RECORDS below:
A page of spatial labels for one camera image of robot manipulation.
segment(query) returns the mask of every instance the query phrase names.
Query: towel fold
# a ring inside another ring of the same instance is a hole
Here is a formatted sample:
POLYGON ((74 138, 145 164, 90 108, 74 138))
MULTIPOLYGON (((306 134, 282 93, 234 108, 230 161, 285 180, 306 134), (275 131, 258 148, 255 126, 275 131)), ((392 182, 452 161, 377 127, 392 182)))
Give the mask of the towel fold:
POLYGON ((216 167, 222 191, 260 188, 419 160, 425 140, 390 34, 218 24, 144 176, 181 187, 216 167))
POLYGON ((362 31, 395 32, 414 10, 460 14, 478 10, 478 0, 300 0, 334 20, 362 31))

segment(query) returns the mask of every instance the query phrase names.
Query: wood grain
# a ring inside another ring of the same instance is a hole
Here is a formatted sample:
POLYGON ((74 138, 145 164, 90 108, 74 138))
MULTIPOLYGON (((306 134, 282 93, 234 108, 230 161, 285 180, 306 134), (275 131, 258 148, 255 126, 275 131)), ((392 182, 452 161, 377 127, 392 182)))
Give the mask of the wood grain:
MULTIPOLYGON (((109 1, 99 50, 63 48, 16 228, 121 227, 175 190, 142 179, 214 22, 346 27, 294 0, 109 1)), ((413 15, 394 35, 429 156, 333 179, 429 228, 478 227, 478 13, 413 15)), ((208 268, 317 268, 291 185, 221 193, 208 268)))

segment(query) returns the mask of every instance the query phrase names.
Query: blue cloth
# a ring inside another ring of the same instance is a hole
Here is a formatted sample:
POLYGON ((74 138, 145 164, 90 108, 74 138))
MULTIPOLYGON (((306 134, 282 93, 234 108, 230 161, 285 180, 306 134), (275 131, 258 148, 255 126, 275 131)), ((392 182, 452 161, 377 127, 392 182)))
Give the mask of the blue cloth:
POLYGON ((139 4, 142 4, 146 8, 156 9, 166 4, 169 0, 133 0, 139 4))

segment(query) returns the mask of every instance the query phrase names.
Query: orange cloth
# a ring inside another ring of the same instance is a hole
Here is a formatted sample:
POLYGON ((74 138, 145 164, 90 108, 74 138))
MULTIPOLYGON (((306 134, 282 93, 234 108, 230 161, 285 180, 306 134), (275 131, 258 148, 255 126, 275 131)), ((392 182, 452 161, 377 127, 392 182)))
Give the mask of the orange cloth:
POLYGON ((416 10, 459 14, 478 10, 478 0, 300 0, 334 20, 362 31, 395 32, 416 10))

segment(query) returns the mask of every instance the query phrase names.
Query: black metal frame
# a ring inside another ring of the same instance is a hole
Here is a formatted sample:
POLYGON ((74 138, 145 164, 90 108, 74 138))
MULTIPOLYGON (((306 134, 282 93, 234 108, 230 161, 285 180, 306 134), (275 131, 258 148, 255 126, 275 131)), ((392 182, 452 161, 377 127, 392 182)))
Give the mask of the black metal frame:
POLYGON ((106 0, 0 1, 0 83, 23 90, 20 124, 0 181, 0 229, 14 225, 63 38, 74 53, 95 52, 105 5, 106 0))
End of RECORDS.
• [ABOUT THIS EXERCISE] Only an exact copy of the listing above, from its first line up to and including the line with "Query: orange cloth", counts as the answer.

• [RESULT FOR THIS EXERCISE]
A page of spatial labels for one camera image of robot manipulation.
segment(query) returns the mask of every instance the query phrase names.
Query: towel fold
# a ring inside another ring of the same instance is a hole
Here is a formatted sample:
POLYGON ((74 138, 145 164, 90 108, 74 138))
MULTIPOLYGON (((306 134, 282 93, 234 108, 230 161, 285 180, 306 134), (275 131, 258 148, 255 126, 275 131)), ((392 182, 452 161, 377 127, 392 182)))
Give the mask of the towel fold:
POLYGON ((216 167, 222 191, 260 188, 419 160, 425 140, 390 34, 218 24, 144 176, 181 187, 216 167))
POLYGON ((362 31, 395 32, 414 10, 460 14, 478 10, 478 0, 300 0, 334 20, 362 31))

segment(query) returns the mask of every instance the query phrase names.
Query: wood grain
# a ring inside another ring of the same instance is a hole
Here is a formatted sample:
POLYGON ((74 138, 145 164, 90 108, 74 138))
MULTIPOLYGON (((306 134, 282 93, 234 108, 230 161, 285 180, 306 134), (275 131, 258 148, 255 126, 275 131)), ((392 182, 452 161, 377 127, 392 182)))
Give the mask of the wood grain:
MULTIPOLYGON (((109 1, 99 50, 63 48, 16 228, 121 227, 175 190, 142 179, 214 22, 346 27, 294 0, 109 1)), ((413 15, 394 35, 429 156, 333 179, 429 228, 478 227, 478 13, 413 15)), ((208 268, 317 268, 291 185, 221 193, 208 268)))

segment(query) returns the mask of every instance the query phrase names.
Query: blue cloth
# a ring inside another ring of the same instance is a hole
Here is a formatted sample:
POLYGON ((74 138, 145 164, 90 108, 74 138))
MULTIPOLYGON (((306 134, 282 93, 234 108, 230 161, 285 180, 306 134), (275 131, 258 148, 255 126, 275 131)), ((392 182, 452 161, 377 127, 392 182)))
Give the mask of the blue cloth:
POLYGON ((139 4, 142 4, 146 8, 156 9, 166 4, 169 0, 133 0, 139 4))

segment(query) returns the mask of every instance the query phrase names.
Query: orange cloth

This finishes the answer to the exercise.